*Task instructions*: Your answer should reproduce every line of the material in which the word "robot" occurs.

*Listed records*:
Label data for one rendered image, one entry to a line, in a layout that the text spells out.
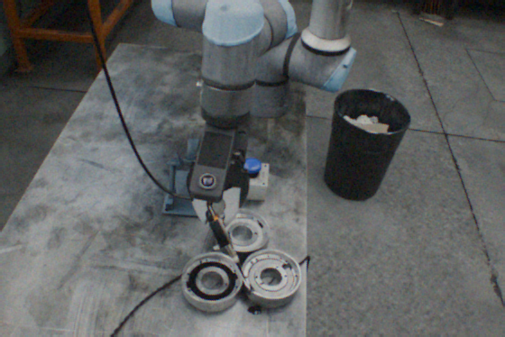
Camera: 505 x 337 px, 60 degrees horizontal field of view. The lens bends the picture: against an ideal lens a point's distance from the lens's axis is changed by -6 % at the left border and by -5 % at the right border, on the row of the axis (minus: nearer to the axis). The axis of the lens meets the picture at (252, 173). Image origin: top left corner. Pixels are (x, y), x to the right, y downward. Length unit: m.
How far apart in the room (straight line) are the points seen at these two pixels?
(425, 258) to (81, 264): 1.53
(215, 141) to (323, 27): 0.49
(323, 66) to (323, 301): 1.01
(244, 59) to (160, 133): 0.58
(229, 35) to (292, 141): 0.60
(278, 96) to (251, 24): 0.62
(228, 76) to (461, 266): 1.69
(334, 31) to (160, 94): 0.51
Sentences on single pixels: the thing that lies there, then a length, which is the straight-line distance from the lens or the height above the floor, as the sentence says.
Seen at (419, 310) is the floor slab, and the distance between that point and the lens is 1.92.
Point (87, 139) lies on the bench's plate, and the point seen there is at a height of 0.80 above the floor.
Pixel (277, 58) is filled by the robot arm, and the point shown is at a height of 0.97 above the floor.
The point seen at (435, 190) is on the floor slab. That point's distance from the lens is 2.41.
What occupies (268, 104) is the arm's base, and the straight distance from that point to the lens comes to 1.19.
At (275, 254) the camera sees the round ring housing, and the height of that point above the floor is 0.83.
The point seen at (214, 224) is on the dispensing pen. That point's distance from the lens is 0.75.
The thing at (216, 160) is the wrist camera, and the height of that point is 1.09.
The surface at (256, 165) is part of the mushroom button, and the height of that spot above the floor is 0.87.
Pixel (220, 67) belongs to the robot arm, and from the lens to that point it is 0.60.
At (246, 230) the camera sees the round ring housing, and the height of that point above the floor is 0.82.
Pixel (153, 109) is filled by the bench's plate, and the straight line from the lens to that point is 1.23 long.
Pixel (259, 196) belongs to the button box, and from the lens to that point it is 0.97.
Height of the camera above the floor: 1.51
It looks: 43 degrees down
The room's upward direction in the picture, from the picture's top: 6 degrees clockwise
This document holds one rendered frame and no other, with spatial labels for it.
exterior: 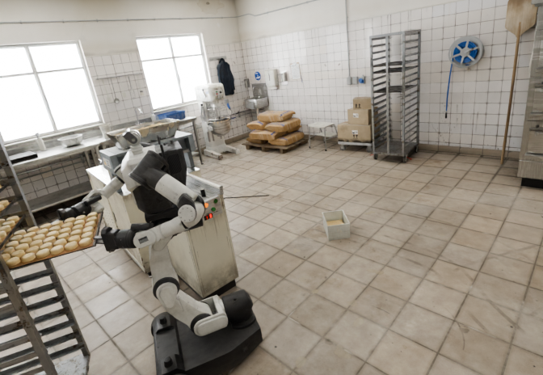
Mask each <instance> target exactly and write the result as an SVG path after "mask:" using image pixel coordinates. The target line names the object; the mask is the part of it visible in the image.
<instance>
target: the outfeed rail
mask: <svg viewBox="0 0 543 375"><path fill-rule="evenodd" d="M187 181H189V182H191V183H194V184H196V185H198V186H201V187H203V188H206V189H208V190H209V191H212V192H215V193H217V194H219V195H222V194H224V192H223V185H222V186H221V185H218V184H216V183H212V182H210V181H208V180H206V179H202V178H200V177H197V176H195V175H191V174H189V173H187Z"/></svg>
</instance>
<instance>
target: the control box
mask: <svg viewBox="0 0 543 375"><path fill-rule="evenodd" d="M215 199H217V203H214V200H215ZM204 203H205V204H206V203H207V204H208V207H207V208H206V211H205V214H204V215H203V217H202V219H203V221H206V219H207V218H206V219H205V217H206V216H207V217H208V219H210V216H211V215H210V214H212V217H215V216H217V215H219V214H221V213H222V208H221V201H220V197H219V196H218V195H216V196H213V197H211V198H208V199H207V200H204ZM213 207H214V208H216V210H215V211H214V212H213V211H212V208H213ZM209 215H210V216H209ZM212 217H211V218H212Z"/></svg>
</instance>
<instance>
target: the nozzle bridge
mask: <svg viewBox="0 0 543 375"><path fill-rule="evenodd" d="M171 140H173V142H174V141H177V142H178V143H179V144H180V145H181V147H182V148H183V154H184V157H185V161H186V164H187V167H190V168H193V167H195V165H194V161H193V157H192V152H193V151H196V146H195V142H194V138H193V134H192V133H185V132H180V131H176V134H175V136H174V137H170V138H167V139H163V140H160V141H161V144H163V143H170V141H171ZM128 151H130V149H126V150H121V149H119V148H117V147H116V146H115V147H112V148H108V149H105V150H100V151H99V154H100V157H101V159H102V162H103V167H104V169H106V170H107V171H108V174H109V176H110V180H112V179H114V178H115V177H116V176H117V174H116V173H114V170H115V169H116V168H117V167H118V166H119V165H120V164H121V163H122V161H123V159H124V157H125V155H126V154H127V153H128Z"/></svg>
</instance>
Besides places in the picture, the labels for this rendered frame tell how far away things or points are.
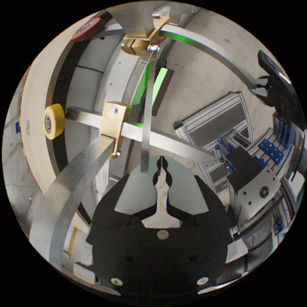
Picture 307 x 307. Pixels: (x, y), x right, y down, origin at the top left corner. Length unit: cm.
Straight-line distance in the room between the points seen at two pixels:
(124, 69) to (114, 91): 11
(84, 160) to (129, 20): 21
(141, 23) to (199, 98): 101
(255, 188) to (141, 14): 39
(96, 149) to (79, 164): 5
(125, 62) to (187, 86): 74
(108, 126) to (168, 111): 86
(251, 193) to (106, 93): 59
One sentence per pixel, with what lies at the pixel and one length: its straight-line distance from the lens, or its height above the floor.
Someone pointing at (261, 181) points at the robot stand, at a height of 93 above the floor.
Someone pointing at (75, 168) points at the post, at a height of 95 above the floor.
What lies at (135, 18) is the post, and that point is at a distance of 16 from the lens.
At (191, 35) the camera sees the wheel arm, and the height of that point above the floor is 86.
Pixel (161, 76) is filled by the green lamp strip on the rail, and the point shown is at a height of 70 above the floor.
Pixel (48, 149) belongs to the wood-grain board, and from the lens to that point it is 34.
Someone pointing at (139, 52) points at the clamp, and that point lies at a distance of 21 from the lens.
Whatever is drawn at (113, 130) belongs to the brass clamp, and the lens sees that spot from 22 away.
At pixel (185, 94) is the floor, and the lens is 106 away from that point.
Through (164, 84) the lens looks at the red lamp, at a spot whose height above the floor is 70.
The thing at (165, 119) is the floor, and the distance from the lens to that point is 104.
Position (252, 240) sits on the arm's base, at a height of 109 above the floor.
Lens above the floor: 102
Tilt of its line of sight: 60 degrees down
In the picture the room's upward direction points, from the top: 175 degrees counter-clockwise
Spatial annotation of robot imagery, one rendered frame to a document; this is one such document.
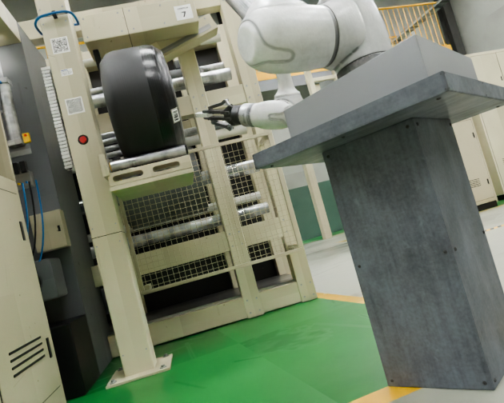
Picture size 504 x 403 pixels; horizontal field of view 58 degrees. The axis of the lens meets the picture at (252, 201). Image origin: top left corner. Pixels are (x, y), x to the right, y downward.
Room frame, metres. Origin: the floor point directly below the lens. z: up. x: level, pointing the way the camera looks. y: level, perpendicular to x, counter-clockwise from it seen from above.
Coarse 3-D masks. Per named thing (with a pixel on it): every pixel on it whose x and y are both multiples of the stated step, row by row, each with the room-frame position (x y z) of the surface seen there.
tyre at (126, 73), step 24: (144, 48) 1.91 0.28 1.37; (120, 72) 1.82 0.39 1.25; (144, 72) 1.83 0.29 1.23; (168, 72) 1.89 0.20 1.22; (120, 96) 1.81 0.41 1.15; (144, 96) 1.83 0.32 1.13; (168, 96) 1.86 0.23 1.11; (120, 120) 1.83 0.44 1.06; (144, 120) 1.85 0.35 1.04; (168, 120) 1.88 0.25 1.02; (120, 144) 1.92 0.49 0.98; (144, 144) 1.91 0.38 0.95; (168, 144) 1.95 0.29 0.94
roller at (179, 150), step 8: (152, 152) 1.94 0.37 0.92; (160, 152) 1.94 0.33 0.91; (168, 152) 1.95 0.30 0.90; (176, 152) 1.95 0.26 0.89; (184, 152) 1.96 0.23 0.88; (120, 160) 1.92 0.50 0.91; (128, 160) 1.92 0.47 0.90; (136, 160) 1.92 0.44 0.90; (144, 160) 1.93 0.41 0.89; (152, 160) 1.94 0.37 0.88; (160, 160) 1.96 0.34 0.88; (112, 168) 1.91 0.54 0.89; (120, 168) 1.92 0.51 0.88
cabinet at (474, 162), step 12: (468, 120) 5.96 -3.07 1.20; (456, 132) 5.89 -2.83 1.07; (468, 132) 5.94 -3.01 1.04; (468, 144) 5.92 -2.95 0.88; (468, 156) 5.91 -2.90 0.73; (480, 156) 5.96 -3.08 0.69; (468, 168) 5.89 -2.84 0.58; (480, 168) 5.95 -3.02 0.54; (480, 180) 5.93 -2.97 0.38; (480, 192) 5.91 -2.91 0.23; (492, 192) 5.97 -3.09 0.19; (480, 204) 5.90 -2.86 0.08; (492, 204) 5.97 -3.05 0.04
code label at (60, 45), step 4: (52, 40) 1.96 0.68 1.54; (56, 40) 1.96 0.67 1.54; (60, 40) 1.97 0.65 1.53; (64, 40) 1.97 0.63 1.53; (52, 44) 1.96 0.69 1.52; (56, 44) 1.96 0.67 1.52; (60, 44) 1.97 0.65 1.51; (64, 44) 1.97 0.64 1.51; (68, 44) 1.97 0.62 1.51; (52, 48) 1.96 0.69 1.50; (56, 48) 1.96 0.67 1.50; (60, 48) 1.97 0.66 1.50; (64, 48) 1.97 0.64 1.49; (68, 48) 1.97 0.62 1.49; (56, 52) 1.96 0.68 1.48; (60, 52) 1.96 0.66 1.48; (64, 52) 1.97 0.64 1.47
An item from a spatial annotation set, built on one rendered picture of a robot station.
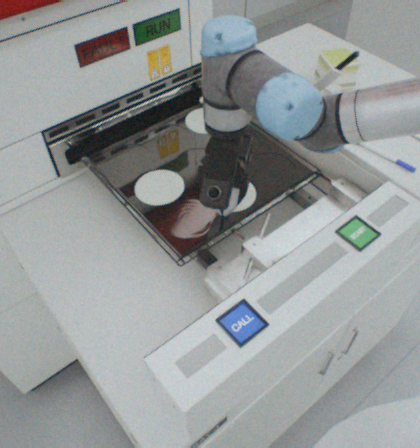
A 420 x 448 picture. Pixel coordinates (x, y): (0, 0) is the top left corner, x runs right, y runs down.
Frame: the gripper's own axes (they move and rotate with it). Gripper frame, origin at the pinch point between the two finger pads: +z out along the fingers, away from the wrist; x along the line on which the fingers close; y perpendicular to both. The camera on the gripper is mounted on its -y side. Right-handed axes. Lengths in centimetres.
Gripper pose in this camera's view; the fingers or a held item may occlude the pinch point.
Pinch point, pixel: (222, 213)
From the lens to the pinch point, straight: 83.5
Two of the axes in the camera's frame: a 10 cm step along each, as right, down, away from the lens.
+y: 2.7, -7.4, 6.2
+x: -9.6, -2.1, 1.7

*Answer below*:
Pixel (277, 58) is filled by the robot arm, and the point shown is at a height of 0.97 above the floor.
Pixel (220, 67) belongs to the robot arm, and from the lens to that point it is 0.60.
Someone pointing at (261, 181) points at the robot stand, at a height of 93 above the floor.
Spatial annotation of robot imagery, one rendered frame to a document; this is one such document.
An item from a spatial annotation set, built on one rendered picture of a robot station.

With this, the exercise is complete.